At first, I found it a bit annoying to have my eardrums accosted by accordionists, singers, and other performers on the Metro when all I wanted was to get home from work and see my boys. But then I began to really pay attention to these performers. Some clearly were doing it just for the money--the handful of change they shamed or pressured travelers into giving them before they finally stepped off the train and went to inflict auditory torture on someone else.  The instrument they carried was basically just an accessory to their panhandling efforts.

Other buskers were different--well dressed and apparently indifferent to whether or not they received donations.  I have a theory (perhaps totally bogus) that these performers see the Metro as a kind of endless open-mike opportunity. They have a captive audience, after all.

But for my shy self, the proportions of their courage boggle the mind. A captive audience, yes, but a very cranky audience determined not to be moved by their music. Is it the challenge that appeals? And has a Metro crowd ever burst out into applause? I'd love to know.

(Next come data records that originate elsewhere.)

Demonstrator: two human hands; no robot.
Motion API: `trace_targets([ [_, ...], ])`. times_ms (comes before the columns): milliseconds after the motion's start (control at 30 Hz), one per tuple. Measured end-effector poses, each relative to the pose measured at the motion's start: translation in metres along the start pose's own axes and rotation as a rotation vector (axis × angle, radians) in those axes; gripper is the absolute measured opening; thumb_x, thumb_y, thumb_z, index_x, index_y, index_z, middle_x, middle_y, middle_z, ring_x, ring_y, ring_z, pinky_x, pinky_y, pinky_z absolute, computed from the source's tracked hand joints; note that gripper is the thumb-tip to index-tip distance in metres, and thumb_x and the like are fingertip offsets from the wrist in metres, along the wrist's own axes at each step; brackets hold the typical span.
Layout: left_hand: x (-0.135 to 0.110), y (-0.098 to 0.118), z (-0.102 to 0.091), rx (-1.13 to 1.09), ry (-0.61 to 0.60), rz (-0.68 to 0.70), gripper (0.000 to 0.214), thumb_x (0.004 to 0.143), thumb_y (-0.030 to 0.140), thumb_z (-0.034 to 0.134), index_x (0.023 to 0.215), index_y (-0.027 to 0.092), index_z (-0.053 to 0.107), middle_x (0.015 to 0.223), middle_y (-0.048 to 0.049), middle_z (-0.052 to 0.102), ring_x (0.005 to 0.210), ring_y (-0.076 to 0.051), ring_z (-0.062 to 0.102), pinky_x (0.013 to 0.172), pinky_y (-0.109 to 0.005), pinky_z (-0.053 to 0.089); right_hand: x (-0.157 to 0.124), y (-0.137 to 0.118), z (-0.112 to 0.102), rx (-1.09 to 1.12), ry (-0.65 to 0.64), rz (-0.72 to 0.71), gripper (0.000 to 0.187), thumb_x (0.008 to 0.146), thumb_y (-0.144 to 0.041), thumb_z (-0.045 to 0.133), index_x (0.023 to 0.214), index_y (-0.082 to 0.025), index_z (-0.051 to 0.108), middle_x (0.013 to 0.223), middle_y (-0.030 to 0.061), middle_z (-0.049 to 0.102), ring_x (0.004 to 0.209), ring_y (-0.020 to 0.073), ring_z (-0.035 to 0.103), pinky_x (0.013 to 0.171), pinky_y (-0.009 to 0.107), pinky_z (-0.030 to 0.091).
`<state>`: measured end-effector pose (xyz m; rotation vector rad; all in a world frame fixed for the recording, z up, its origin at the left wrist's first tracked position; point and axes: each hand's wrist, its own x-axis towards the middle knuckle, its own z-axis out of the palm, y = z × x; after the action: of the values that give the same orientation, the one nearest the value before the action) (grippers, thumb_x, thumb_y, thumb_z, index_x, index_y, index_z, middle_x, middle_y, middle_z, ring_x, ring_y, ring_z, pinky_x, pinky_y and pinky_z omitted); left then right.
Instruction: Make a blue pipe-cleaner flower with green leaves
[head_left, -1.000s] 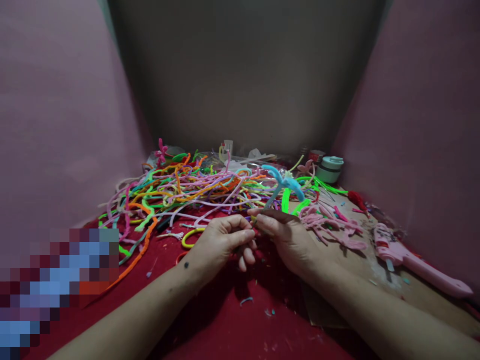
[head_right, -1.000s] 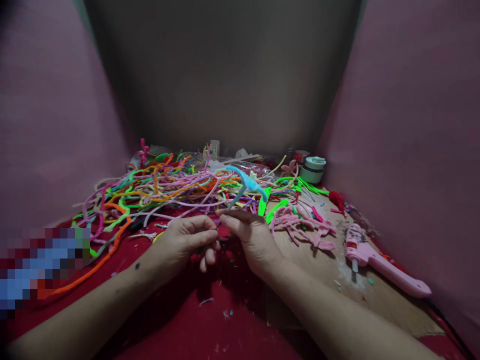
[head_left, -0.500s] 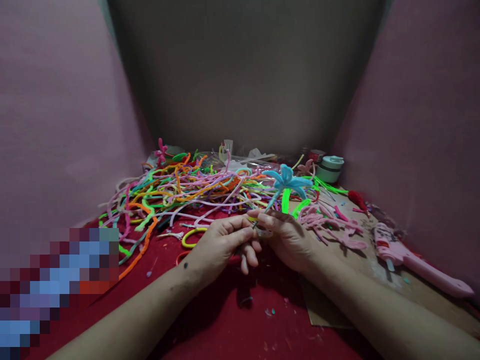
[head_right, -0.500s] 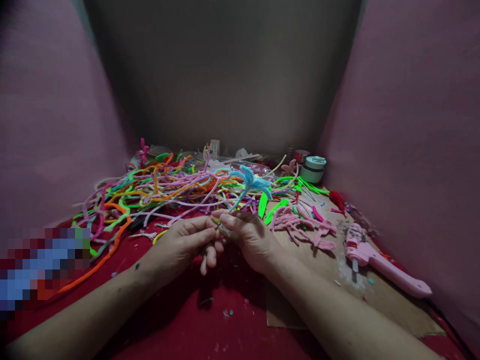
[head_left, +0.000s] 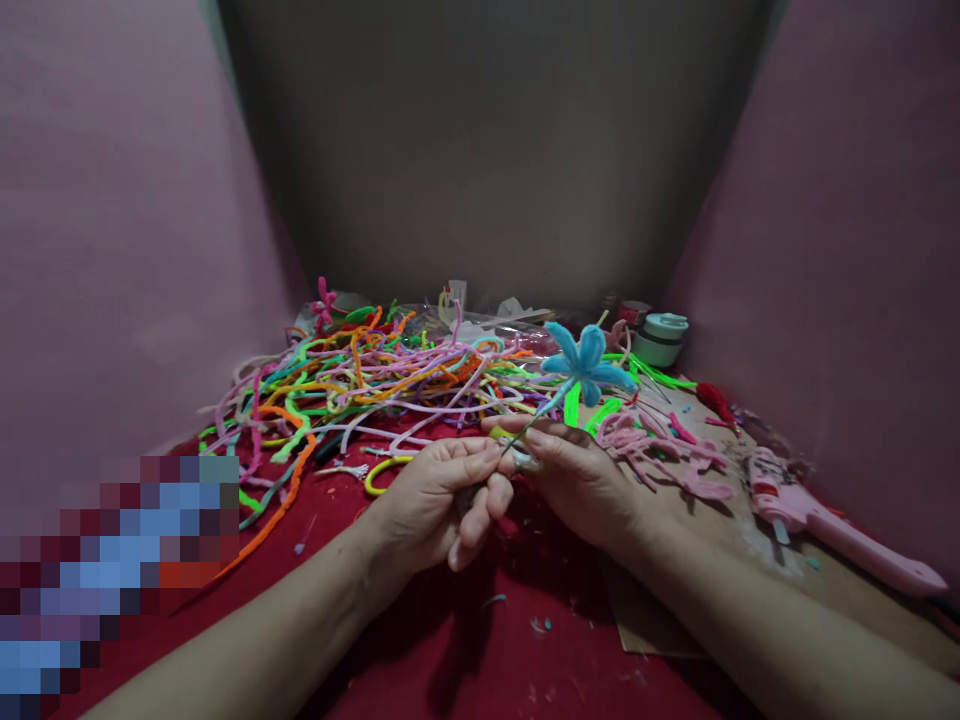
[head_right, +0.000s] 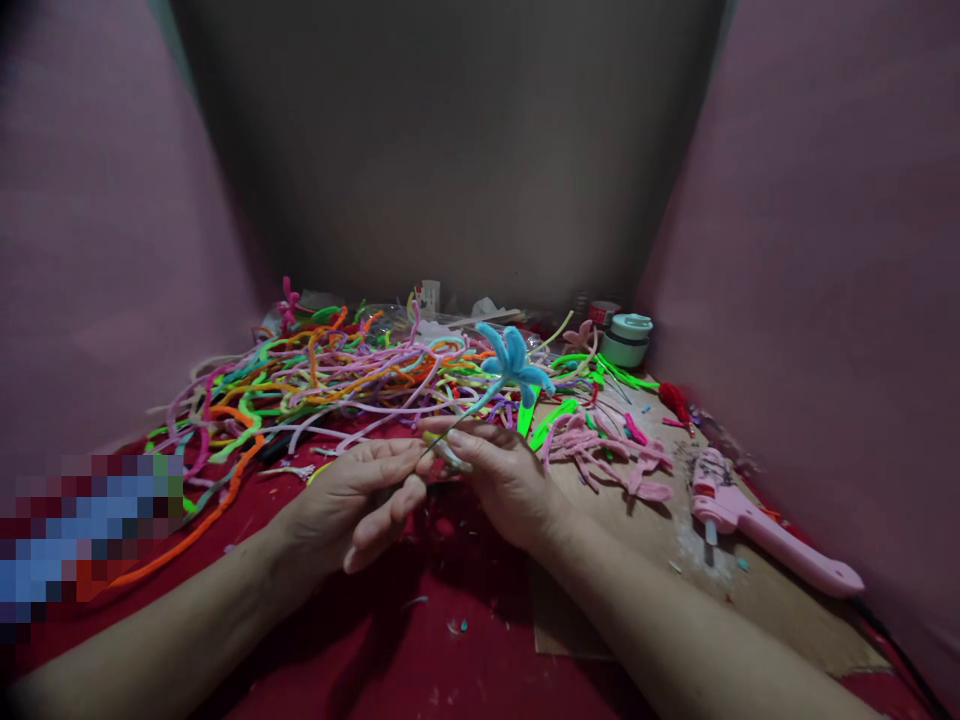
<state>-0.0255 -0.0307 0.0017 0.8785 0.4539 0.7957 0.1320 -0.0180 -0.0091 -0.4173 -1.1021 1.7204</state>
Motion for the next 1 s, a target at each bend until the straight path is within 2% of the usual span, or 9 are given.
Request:
trace_targets([
  [100, 0.002, -0.001, -0.001, 0.062, -0.012, -0.009, 0.019, 0.087, 0.021, 0.041, 0.078, 0.012, 0.055, 0.054, -0.0015, 0.062, 0.025, -0.007, 0.046, 0.023, -0.015, 0.036, 0.0, 0.002, 0.0, -0.028, 0.021, -0.034, 0.02, 0.076, -0.022, 0.06, 0.092, -0.018, 0.07, 0.072, 0.0019, 0.068, 0.069, 0.0142, 0.061, 0.076, 0.03, 0.044],
  [167, 0.003, -0.001, 0.001, 0.179, 0.033, 0.01, 0.02, 0.087, 0.026, 0.043, 0.08, 0.012, 0.055, 0.058, -0.0031, 0.063, 0.032, -0.01, 0.053, 0.029, -0.018, 0.041, 0.0, 0.003, 0.0, -0.079, 0.034, -0.053, 0.019, 0.076, -0.024, 0.06, 0.091, -0.019, 0.07, 0.07, 0.0012, 0.067, 0.067, 0.0142, 0.06, 0.075, 0.031, 0.044],
  [233, 0.004, 0.0, 0.004, 0.353, 0.155, 0.072, 0.017, 0.084, 0.029, 0.049, 0.08, 0.013, 0.054, 0.062, -0.0023, 0.064, 0.04, -0.011, 0.057, 0.036, -0.019, 0.045, 0.0, 0.004, 0.0, -0.154, 0.067, -0.07, 0.019, 0.076, -0.027, 0.06, 0.091, -0.02, 0.07, 0.071, 0.0014, 0.066, 0.068, 0.0156, 0.06, 0.076, 0.034, 0.044],
  [333, 0.004, 0.002, 0.01, 0.581, 0.358, 0.175, 0.014, 0.074, 0.023, 0.062, 0.07, 0.014, 0.051, 0.055, 0.0028, 0.059, 0.041, -0.009, 0.056, 0.04, -0.017, 0.044, -0.001, 0.005, 0.001, -0.261, 0.141, -0.104, 0.018, 0.075, -0.029, 0.062, 0.09, -0.021, 0.07, 0.081, 0.0023, 0.067, 0.074, 0.0171, 0.06, 0.076, 0.034, 0.044],
  [400, 0.003, 0.003, 0.012, 0.617, 0.393, 0.178, 0.017, 0.071, 0.02, 0.064, 0.064, 0.014, 0.05, 0.05, 0.0035, 0.056, 0.04, -0.008, 0.054, 0.041, -0.017, 0.044, -0.002, 0.006, 0.002, -0.306, 0.151, -0.099, 0.02, 0.075, -0.029, 0.062, 0.091, -0.021, 0.07, 0.082, 0.0024, 0.067, 0.074, 0.0171, 0.059, 0.073, 0.033, 0.045],
  [600, 0.003, -0.002, 0.005, 0.398, 0.181, 0.055, 0.016, 0.08, 0.024, 0.055, 0.07, 0.012, 0.055, 0.058, -0.0028, 0.063, 0.042, -0.012, 0.059, 0.038, -0.021, 0.048, -0.002, 0.008, -0.001, -0.178, 0.043, 0.085, 0.035, 0.078, -0.036, 0.059, 0.109, -0.019, 0.063, 0.057, -0.0014, 0.059, 0.047, 0.013, 0.053, 0.052, 0.03, 0.043],
  [700, 0.004, -0.004, 0.001, 0.298, 0.115, 0.036, 0.013, 0.081, 0.023, 0.054, 0.075, 0.011, 0.056, 0.065, -0.0047, 0.066, 0.045, -0.013, 0.062, 0.036, -0.02, 0.049, -0.001, 0.009, -0.004, -0.147, 0.029, 0.093, 0.035, 0.076, -0.035, 0.062, 0.107, -0.017, 0.064, 0.059, -0.0005, 0.061, 0.049, 0.0126, 0.054, 0.053, 0.029, 0.042],
  [833, 0.004, -0.003, 0.0, 0.173, 0.024, 0.021, 0.014, 0.083, 0.021, 0.051, 0.075, 0.01, 0.056, 0.063, -0.0061, 0.067, 0.043, -0.012, 0.061, 0.032, -0.018, 0.047, -0.001, 0.01, -0.005, -0.086, -0.016, 0.059, 0.029, 0.077, -0.03, 0.062, 0.103, -0.017, 0.066, 0.06, -0.0007, 0.061, 0.052, 0.0121, 0.056, 0.057, 0.028, 0.042],
  [1000, 0.003, -0.002, 0.002, 0.076, -0.002, 0.023, 0.013, 0.083, 0.021, 0.051, 0.075, 0.011, 0.055, 0.06, -0.0045, 0.066, 0.035, -0.009, 0.055, 0.028, -0.015, 0.043, -0.002, 0.004, 0.001, -0.081, -0.043, 0.006, 0.024, 0.078, -0.023, 0.059, 0.101, -0.018, 0.066, 0.069, 0.0004, 0.064, 0.061, 0.0128, 0.058, 0.067, 0.03, 0.043],
])
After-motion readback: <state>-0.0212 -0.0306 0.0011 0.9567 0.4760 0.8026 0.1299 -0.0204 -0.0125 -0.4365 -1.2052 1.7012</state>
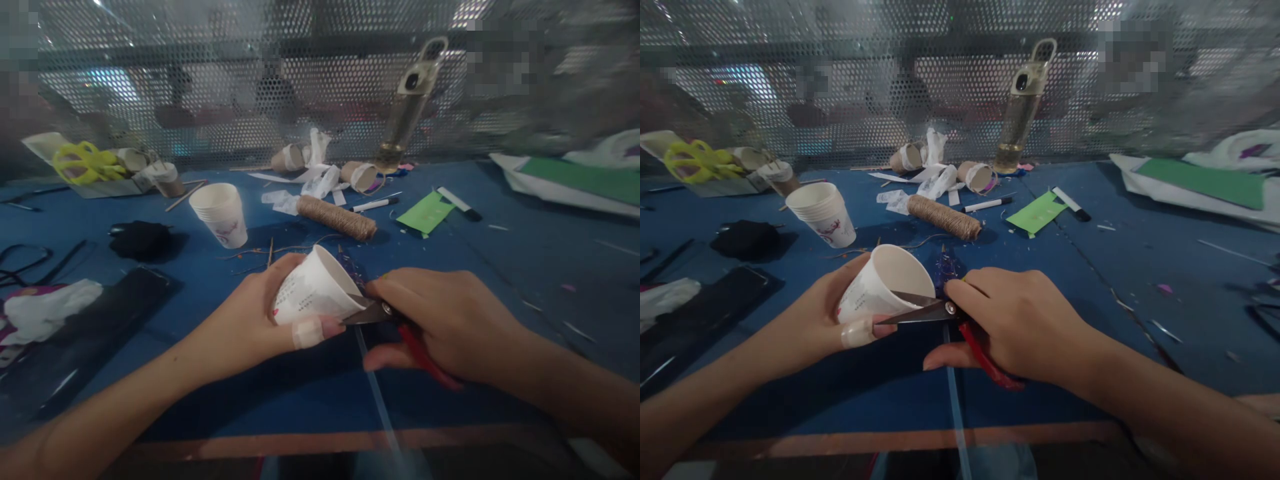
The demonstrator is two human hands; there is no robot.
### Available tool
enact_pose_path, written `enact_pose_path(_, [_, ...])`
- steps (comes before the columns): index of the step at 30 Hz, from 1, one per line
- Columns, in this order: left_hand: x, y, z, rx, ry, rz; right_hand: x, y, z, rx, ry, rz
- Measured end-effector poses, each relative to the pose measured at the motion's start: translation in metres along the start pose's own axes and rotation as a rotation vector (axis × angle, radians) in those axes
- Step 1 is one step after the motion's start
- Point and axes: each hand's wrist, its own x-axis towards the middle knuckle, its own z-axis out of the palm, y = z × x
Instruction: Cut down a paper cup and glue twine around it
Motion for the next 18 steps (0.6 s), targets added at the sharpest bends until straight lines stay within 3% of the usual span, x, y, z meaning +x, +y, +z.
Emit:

While I have sometimes wanted to pay the Metro performers money to please, please STOP playing, our little boy Liam is a huge fan of all music, no matter how bad. He'll sway to an out-of-tune accordion, elevator music, or even a cellphone ringtone. So I guess--when he's with us--the buskers can count on at least one appreciative member in their captive audience.

And maybe, with enough courage, one real listener is enough to make it worthwhile. That's what I'm trying to remember this new year, knee-deep as I am in scary, rough-drafting for novel #3.